What the exercise asks »
Using the material below, count the lines that contain the word "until" and report the number only.

The records »
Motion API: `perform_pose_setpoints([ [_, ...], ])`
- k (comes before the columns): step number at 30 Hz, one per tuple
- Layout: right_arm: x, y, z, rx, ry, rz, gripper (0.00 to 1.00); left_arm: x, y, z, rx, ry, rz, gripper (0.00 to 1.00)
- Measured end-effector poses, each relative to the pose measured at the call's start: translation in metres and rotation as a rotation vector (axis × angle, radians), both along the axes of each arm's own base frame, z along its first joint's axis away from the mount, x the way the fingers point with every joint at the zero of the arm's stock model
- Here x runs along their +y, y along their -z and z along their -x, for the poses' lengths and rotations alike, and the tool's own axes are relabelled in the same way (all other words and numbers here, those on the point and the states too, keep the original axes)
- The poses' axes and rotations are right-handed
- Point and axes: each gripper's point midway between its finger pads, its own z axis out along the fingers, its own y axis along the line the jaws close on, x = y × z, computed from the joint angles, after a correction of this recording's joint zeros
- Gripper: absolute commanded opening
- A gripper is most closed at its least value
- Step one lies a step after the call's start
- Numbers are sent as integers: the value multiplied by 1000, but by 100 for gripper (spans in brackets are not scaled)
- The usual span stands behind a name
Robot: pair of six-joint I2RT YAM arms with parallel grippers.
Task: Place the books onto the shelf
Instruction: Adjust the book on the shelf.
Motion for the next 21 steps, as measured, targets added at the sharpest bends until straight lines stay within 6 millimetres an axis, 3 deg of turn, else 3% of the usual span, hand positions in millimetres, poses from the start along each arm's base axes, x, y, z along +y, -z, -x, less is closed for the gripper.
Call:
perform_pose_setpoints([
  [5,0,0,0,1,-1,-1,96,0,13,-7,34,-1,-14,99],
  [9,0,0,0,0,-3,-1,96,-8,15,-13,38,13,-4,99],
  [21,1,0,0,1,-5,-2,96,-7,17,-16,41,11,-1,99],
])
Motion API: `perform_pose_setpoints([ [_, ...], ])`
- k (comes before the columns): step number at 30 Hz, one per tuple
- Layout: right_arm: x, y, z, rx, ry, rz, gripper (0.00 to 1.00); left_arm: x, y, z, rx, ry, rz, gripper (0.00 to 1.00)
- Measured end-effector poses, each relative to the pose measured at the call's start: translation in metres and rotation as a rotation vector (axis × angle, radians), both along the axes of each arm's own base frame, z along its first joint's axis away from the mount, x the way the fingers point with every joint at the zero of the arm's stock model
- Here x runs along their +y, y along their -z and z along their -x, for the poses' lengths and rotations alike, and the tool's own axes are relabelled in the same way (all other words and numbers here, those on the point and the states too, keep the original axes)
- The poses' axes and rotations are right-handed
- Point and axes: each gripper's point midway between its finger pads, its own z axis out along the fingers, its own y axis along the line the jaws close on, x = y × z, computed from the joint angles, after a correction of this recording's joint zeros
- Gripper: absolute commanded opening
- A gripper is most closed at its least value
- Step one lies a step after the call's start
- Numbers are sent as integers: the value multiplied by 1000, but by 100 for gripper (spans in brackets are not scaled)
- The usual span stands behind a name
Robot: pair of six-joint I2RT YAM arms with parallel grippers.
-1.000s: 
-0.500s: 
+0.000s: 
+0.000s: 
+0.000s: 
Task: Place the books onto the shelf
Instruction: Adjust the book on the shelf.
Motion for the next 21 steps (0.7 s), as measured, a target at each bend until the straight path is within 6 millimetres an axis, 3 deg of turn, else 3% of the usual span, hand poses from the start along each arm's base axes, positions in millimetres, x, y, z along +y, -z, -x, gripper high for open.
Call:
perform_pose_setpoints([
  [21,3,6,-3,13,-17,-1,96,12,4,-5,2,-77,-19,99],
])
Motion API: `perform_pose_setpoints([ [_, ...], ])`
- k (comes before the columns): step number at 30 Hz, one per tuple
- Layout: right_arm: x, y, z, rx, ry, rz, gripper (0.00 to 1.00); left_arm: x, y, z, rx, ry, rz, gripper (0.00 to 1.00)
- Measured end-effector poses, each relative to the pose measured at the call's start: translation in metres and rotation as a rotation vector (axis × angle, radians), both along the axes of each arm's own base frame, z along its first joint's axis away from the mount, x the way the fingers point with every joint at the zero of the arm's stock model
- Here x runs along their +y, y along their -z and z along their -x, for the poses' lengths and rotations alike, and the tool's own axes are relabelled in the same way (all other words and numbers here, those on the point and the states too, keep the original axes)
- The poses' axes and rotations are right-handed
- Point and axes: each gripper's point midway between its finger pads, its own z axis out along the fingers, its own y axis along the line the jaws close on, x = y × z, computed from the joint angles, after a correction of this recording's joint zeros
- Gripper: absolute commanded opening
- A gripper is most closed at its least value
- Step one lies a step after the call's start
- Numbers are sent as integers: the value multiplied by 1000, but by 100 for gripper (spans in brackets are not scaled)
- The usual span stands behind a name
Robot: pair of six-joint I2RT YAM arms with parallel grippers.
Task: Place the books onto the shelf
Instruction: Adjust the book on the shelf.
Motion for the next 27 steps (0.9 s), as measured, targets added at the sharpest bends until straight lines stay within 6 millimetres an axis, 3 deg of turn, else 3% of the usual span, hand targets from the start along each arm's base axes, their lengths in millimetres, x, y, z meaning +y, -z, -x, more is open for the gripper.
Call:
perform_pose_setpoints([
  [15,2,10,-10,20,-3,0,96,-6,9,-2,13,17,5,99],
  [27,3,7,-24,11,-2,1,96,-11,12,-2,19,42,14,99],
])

Solution for this problem »
3